Die beiden übrigen Sekretärinnen Johanna Wolf und Gerda Daranowski-Christian haben keine Memoiren hinterlassen. Aus dem Verhör Christians sind nur Bruchstücke erhalten geblieben (Christian). Wolf gehört mit ihren Aussagen gegenüber dem Nürnberger Interrogator Robert Kempner als 16. Zeugin zu den Nein-Sagenden (ONANO). Aber sie starb zu früh, um genauere Reflexionen über ihre Erfahrungen mit Hitler und seinen intimen Gepflogenheiten zu hinterlassen.
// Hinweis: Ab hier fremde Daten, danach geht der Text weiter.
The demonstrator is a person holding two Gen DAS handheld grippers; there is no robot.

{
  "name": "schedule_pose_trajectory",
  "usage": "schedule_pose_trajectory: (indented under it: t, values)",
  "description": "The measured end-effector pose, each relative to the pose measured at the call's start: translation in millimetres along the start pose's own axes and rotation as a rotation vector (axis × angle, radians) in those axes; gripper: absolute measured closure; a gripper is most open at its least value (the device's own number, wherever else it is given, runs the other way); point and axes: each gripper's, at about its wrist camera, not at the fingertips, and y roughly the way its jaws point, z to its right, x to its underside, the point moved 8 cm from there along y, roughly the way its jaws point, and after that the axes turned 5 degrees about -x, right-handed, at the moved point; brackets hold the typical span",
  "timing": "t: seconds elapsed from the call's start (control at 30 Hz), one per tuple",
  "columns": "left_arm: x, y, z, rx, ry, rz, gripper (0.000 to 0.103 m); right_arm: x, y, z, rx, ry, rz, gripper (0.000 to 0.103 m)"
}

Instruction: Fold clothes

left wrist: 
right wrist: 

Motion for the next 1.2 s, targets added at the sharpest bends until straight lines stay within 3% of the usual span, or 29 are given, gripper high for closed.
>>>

Gerda Christian blieb bis ins hohe Alter »Nazisse« und war deshalb zur Schroeder/Junge’schen Distanzierung von Hitler nicht fähig. (Wikipedia)

Beide Sekretärinnen, Christa Schroeder und Traudl Junge, sind jedoch ein Glücksfall für die Hitler-Forschung, weil sie biografisch nicht unter einer Decke steckten, sondern ihre Texte und deren Wege in die Öffentlichkeit anderen Lebensumständen verdankten, abgesehen davon, dass Schroeder 1908 und Junge 1920 geboren wurde. Und trotzdem sagen die beiden Hitler-«Hände« zu seiner Heterosexualität im Allgemeinen und zu seinem Verhältnis mit Eva Braun im Besonderen das nahezu Deckungsgleiche.

Vor allem Schroeder hat Einblicke noch in die Frühzeit des Verhältnisses Braun-Hitler gehabt. Daher ist ihre Mitteilung, Eva Braun habe nie im Haus Wachenfeld mitgewohnt, nie dort geschlafen, eines der Träger-Elemente der Tatsache: Dann hat Eva Braun auch nicht mit Hitler geschlafen. (Schroeder 85, S. 172)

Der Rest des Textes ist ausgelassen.